FORT WORTH, Texas (AP) — The Texas Department of Motor Vehicles last year rejected about 3,800 proposals for personalized license plates that regulators considered too political or tasteless.
The denied license plate messages included offensive, uncouth, racist, derogatory or political messages such as DMPTRMP, LOKHMUP and CNN FAKE, the Fort Worth Star-Telegram reported. The list of vetoed plates also comprised nonpolitical messages such as HII UGLY, HAIL YAH and GET N8KD.
“There is a fine line between expressing one’s political opinions and offensive speech officially sanctioned by the State of Texas on license plates,” said Brandon Rottinghaus, a political science professor at the University of Houston. “The state doesn’t want to be liable for confrontations resulting from unhappy drivers who see messages offensive to them. Some motorists who see these plates would smile but others would be angry. The state has an obligation to vet these (before) any possible trouble arises.”
DMV workers review license plate applications based on the Texas Administrative Code. They look out for any allusion to gangs or illegal activities, implied threats of harm and indecent references. Any mention of “race, ethnicity, gender or sexual orientation, whether the reference is derogatory or not,” is rejected. Similarly forbidden are plates that refer to law enforcement, military branches or other governmental entities, including any official government position or rank.
Applicants can appeal in writing if their request is rejected.

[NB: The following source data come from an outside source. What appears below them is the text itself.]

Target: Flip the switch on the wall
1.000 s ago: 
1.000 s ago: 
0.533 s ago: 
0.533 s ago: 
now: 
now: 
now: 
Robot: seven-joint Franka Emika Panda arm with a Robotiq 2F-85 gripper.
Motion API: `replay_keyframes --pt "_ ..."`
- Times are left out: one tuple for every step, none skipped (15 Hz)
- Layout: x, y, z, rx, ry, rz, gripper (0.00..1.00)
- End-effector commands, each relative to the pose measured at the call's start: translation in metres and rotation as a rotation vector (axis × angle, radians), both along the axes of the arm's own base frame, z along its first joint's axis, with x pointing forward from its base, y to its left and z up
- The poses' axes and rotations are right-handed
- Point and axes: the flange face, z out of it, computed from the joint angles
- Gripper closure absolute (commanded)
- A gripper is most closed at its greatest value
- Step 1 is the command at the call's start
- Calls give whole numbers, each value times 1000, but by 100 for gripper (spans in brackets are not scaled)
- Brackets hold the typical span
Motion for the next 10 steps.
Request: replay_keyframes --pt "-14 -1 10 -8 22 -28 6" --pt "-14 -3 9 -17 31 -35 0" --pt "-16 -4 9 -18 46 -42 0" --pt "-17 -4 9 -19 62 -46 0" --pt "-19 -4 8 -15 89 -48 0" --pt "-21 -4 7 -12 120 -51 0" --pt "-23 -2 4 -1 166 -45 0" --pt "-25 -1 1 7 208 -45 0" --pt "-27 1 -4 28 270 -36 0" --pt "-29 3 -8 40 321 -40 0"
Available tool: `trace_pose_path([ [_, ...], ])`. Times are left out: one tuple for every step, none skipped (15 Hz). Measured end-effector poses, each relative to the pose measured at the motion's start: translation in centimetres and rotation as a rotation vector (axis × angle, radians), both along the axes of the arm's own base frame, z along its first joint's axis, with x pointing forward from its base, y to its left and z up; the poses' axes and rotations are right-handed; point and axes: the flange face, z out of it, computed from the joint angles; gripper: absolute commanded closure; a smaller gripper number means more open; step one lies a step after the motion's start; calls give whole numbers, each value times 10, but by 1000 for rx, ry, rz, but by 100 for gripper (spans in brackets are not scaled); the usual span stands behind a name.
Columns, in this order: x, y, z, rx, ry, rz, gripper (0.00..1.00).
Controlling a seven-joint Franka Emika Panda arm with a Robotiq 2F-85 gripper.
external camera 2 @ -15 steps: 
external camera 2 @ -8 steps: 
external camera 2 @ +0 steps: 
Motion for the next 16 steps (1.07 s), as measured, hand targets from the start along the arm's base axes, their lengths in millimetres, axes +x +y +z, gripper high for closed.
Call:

There are no hearings, the Texas Administrative Code noted.
It takes Texas DMV officials about a month to reach a final decision.
“There are other ways to express opinions on cars the state sanctions,” Rottinghaus said. “The state already allows motorists to purchase specific plates memorializing or celebrating issues that have been carefully vetted by the state. The state is better off organizing constructive political opinions that way to minimize anger on the roads.”